4. Add a cookie banner. The GDPR also mandates that the privacy policy be easily accessible[1]. The ePD requirements are that the banner should:
- Appear before cookies are set in the user’s browser[2]
- Give accurate information about the cookies used[2]
- Allow users to opt in or out of cookies (other than those deemed strictly necessary for site functionality)[2]
- Allow returning users to update their preferences[3]
- Ask for consent again after 12 months[2, 4]
Are cookies going stale?
We are already seeing nails on the cookie’s coffin due to the spate of data privacy regulations. In the summer of 2016, for example, Apple’s Safari browser started deleting third-party cookies after 24 hours. Other browsers have either followed suit or will soon do so.
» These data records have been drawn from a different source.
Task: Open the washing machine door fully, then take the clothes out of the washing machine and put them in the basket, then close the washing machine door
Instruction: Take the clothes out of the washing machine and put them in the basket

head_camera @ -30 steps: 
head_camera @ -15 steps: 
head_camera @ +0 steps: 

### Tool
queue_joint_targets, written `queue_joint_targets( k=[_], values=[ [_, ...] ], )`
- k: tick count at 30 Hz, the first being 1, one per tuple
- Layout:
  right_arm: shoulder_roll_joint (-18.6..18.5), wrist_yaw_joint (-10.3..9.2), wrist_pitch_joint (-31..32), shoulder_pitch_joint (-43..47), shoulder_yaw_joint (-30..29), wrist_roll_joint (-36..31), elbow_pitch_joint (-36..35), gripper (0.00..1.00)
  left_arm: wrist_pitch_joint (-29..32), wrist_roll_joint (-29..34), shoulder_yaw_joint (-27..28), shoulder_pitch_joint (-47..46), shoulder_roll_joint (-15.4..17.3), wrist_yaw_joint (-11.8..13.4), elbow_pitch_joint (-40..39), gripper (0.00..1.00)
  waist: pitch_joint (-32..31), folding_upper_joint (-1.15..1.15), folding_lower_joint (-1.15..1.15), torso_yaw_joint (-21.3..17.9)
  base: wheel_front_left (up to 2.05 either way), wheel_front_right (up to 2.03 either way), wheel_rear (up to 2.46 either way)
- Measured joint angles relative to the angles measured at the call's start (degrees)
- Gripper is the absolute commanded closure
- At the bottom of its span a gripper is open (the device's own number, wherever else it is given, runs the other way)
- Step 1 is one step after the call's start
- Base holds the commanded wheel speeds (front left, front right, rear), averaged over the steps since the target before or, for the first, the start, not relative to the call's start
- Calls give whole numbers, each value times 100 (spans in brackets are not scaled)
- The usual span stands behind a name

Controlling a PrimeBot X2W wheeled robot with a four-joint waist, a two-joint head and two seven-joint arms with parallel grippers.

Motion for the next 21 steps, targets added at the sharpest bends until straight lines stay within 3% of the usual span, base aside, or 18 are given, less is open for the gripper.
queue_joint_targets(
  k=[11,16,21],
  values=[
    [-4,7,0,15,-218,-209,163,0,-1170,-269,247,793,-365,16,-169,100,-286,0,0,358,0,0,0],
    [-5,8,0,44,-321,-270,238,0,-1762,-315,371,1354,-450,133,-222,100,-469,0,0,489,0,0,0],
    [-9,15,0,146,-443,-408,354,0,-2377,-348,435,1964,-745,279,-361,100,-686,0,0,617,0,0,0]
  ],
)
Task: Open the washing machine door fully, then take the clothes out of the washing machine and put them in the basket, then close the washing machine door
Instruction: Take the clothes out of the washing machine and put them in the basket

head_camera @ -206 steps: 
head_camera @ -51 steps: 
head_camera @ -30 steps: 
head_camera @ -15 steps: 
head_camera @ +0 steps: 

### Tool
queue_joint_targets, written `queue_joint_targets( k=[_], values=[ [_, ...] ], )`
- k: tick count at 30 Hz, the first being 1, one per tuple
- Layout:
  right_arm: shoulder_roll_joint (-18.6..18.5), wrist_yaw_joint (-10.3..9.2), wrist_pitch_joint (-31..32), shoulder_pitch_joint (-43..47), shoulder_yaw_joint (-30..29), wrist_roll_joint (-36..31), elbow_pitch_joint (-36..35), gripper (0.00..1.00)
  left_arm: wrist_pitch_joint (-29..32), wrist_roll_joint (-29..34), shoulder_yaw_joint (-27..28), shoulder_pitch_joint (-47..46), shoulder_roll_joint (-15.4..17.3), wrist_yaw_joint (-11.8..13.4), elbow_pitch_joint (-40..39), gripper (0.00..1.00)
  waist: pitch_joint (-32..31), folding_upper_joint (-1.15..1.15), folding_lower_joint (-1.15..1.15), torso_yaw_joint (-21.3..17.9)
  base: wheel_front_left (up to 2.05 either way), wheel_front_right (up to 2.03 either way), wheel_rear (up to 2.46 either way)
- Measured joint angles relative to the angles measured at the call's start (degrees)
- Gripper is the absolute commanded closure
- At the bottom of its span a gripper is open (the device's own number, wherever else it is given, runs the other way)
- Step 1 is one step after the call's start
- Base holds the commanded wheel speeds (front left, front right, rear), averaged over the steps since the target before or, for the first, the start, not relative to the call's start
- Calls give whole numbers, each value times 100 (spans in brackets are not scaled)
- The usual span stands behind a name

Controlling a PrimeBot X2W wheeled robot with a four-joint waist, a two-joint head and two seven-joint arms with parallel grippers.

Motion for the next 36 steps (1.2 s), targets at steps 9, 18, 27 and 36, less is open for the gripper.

In the aphorism made famous by "Jurassic Park," life finds a way. Marketers are similarly inventive. They’re already looking beyond cookies to other strategies, such as contextual marketing and people-based targeting (tracking within the ecosystem of a single site).
Will legislative bodies keep up and eventually limit these kinds of activities, too? At minimum, law firms and corporate legal departments need to keep up with developments in this ever-shifting landscape.
Joel Wuesthoff is Managing Director of Consulting Solutions for Robert Half Legal. A former practicing attorney, he is a Certified Information Systems Security Professional (CISSP) and Certified Information Privacy Professional (CIPP/E) with more than 20 years of legal practice and consulting work in high stakes litigation and government investigations. To learn more about Robert Half Legal’s data privacy consulting services, visit our website.
None of the content in this article should be considered legal advice. As always, consult a lawyer.
[1] GDPR Art. 12: “[Mandates] appropriate measures to provide any information … relating to processing to the data subject in a concise, transparent, intelligible and easily accessible form, using clear and plain language, in particular for any information addressed specifically to a child.”
[2] ePrivacy Directive Art. 5(3): “[G]aining of access to information … stored, in the terminal equipment of a … user is only allowed on condition that the … user concerned has given his or her consent, having been provided with clear and comprehensive information … about the purposes of the processing. This shall not prevent any technical storage or access for the sole purpose of carrying out the transmission of a communication over an electronic communications network, or as strictly necessary in order for the provider of an information society service explicitly requested by the subscriber or user to provide the service.”
[3] ePrivacy Directive Rec. (25): “Users should have the opportunity to refuse to have a cookie or similar device stored on their terminal equipment. This is particularly important where users other than the original user have access to the terminal equipment and thereby to any data containing privacy-sensitive information stored on such equipment.”